- Presented by: Phillip Schofield Holly Willoughby
- Judges: Emma Bunton Robin Cousins Jason Gardiner
- Celebrity winner: Sam Attwater
- Professional winner: Brianne Delcourt
- No. of episodes: 23

Release
- Original network: ITV
- Original release: 9 January – 27 March 2011

Series chronology
- ← Previous Series 5Next → Series 7

= Dancing on Ice series 6 =

Sixth series of Dancing on Ice

The sixth series of Dancing on Ice aired from 9 January to 27 March 2011, on ITV. Phillip Schofield and Holly Willoughby returned as hosts, while Jayne Torvill and Christopher Dean returned as mentors. As part of a major revamp, the show moved from Elstree Studios to Shepperton Studios, where they unveiled a new set. It was the also the first series to be broadcast in HD.

Karen Barber, Emma Bunton, Robin Cousins, and Jason Gardiner returned, though Barber moved from the "Ice Panel" to head coach. Nicky Slater did not return as a judge and was not replaced. In another change, the judges gave scores out of 10.0 instead of 6.0, allowing for an overall total score of 30.0.

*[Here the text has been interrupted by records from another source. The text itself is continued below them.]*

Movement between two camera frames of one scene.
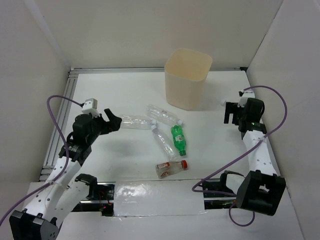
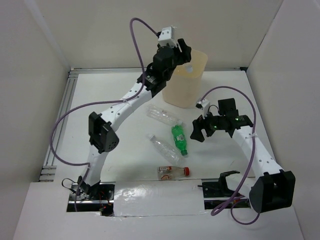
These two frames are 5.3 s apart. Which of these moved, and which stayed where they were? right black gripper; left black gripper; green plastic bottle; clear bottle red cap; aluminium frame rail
Moved: clear bottle red cap; left black gripper; right black gripper
Stayed: aluminium frame rail; green plastic bottle
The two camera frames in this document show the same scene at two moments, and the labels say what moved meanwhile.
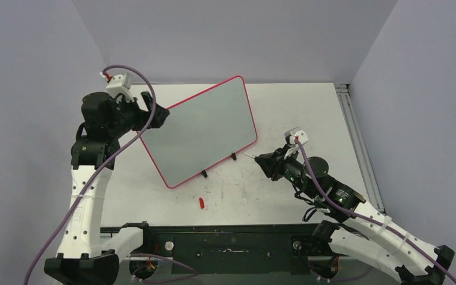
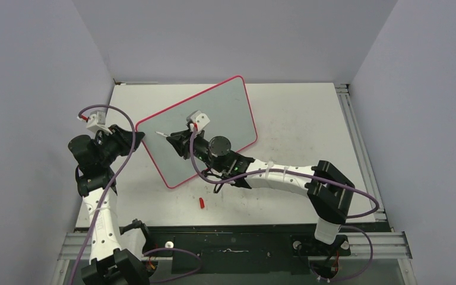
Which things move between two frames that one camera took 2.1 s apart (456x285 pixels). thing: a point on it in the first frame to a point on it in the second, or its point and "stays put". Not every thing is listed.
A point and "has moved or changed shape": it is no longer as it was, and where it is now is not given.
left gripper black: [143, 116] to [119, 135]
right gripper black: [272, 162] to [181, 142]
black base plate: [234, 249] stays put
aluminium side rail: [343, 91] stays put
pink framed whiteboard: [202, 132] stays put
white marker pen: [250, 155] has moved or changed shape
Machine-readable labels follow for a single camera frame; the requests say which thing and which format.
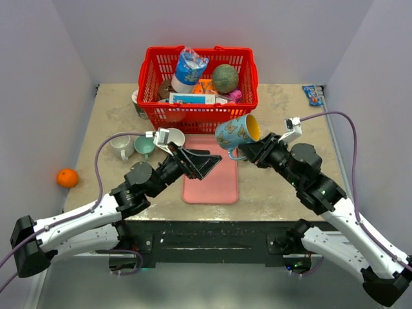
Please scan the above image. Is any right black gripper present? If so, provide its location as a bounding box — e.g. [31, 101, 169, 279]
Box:
[239, 132, 303, 188]

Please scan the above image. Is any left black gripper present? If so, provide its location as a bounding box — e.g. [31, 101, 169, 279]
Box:
[148, 142, 221, 198]

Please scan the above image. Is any dark red mug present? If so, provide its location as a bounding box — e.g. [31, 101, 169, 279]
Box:
[167, 127, 185, 146]

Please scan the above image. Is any light blue tall mug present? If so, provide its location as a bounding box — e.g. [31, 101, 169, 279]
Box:
[215, 114, 261, 160]

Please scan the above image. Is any small green mug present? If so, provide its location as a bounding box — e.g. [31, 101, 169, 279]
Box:
[134, 136, 155, 160]

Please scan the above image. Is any white speckled mug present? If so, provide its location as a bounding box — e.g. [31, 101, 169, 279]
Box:
[109, 132, 135, 162]

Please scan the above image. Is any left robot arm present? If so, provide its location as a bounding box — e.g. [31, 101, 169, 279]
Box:
[10, 142, 222, 277]

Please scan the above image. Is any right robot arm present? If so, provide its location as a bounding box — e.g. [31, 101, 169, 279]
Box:
[240, 133, 411, 307]

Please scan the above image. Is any pink plastic tray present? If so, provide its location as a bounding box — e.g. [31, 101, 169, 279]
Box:
[182, 135, 239, 205]

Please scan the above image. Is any pink small box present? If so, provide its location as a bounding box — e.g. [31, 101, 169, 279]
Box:
[229, 89, 242, 103]

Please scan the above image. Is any white blue flat box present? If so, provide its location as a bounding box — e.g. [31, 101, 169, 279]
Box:
[169, 93, 216, 105]

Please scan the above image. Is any black labelled paper roll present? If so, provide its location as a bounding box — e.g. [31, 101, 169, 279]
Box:
[131, 89, 149, 120]

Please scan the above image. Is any blue snack packet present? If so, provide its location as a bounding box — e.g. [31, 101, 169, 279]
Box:
[302, 85, 323, 106]

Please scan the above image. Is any orange package in basket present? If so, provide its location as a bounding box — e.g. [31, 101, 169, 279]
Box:
[192, 79, 217, 95]

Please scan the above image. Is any green netted melon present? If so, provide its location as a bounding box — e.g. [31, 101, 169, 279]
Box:
[212, 64, 239, 93]

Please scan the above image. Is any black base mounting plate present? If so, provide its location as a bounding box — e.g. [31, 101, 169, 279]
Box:
[96, 220, 326, 270]

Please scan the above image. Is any blue white paper towel roll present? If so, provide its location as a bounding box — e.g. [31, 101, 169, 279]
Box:
[171, 48, 209, 93]

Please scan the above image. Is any red plastic shopping basket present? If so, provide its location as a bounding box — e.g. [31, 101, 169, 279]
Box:
[136, 46, 259, 134]

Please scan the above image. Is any orange fruit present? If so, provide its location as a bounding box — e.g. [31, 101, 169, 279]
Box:
[56, 169, 79, 189]

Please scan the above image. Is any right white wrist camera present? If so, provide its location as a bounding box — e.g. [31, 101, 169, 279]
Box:
[279, 117, 302, 144]

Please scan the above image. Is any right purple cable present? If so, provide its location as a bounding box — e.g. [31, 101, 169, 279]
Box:
[299, 111, 412, 268]

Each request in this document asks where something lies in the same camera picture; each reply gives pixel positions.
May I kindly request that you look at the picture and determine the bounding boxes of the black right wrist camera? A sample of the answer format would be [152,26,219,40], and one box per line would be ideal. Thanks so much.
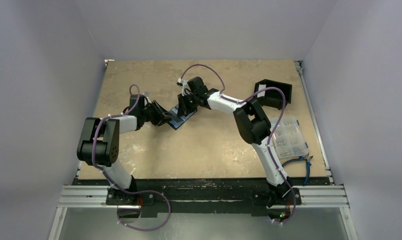
[176,76,208,96]

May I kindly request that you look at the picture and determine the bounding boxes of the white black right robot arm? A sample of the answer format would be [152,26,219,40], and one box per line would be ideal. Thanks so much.
[177,77,292,204]

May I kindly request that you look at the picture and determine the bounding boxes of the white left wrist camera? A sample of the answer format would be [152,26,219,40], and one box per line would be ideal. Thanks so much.
[143,92,152,105]

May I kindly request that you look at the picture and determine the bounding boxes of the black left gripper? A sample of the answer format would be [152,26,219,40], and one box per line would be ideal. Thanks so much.
[141,100,174,126]

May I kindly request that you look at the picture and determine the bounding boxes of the blue handled pliers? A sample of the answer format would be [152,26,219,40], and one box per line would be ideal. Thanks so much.
[282,155,314,187]

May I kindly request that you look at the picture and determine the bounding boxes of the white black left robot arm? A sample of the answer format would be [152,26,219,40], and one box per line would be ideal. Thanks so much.
[76,95,173,205]

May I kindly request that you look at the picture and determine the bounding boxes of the white label card in bin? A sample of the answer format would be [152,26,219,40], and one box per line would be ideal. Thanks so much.
[257,84,267,98]

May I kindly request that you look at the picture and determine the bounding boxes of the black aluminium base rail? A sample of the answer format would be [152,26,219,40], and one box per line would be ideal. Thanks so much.
[59,178,349,219]

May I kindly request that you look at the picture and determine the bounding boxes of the black plastic bin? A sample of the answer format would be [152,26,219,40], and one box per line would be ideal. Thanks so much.
[254,79,292,110]

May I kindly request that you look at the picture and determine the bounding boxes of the clear plastic screw box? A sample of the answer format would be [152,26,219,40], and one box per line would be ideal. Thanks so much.
[272,115,309,159]

The line-up was revealed on 18 December 2010, and consisted of sixteen celebrities. The first two shows, on 9 and 16 January 2011, were billed as "qualifying" rounds, with eight couples skating in each, and two being eliminated each week. The remaining twelve couples progressed to the main competition, which started on 23 January.

A twist on 30 January saw the two celebrities with the lowest combined total of judges' scores and public votes compete in the skate-off as usual, but their fellow celebrities decided which team would stay in the competition instead of the judges.

On 6 March, the six remaining celebrities took part in the first ever team challenge. Following their standard performances, they were divided into two groups of three, with each group performing their own routine. The judges then decided which performance was best, and each celebrity on the winning team had their previous scores doubled. Two weeks later, on 20 March, the four remaining celebrities performed a solo routine following their standard performances.

The finale, on 27 March, was the first not to feature flying performances. Instead, the three remaining couples performed their own "showcase" routines, for which they were joined by four professional skaters. As before, one couple was eliminated before the final two couples performed the Boléro.

Former EastEnders actor Sam Attwater and Brianne Delcourt were announced as the winners.

==Couples==
Sixteen celebrities signed up to compete on the sixth season of Dancing on Ice. Four of the contestants were eliminated in the two opening shows before the competition began properly.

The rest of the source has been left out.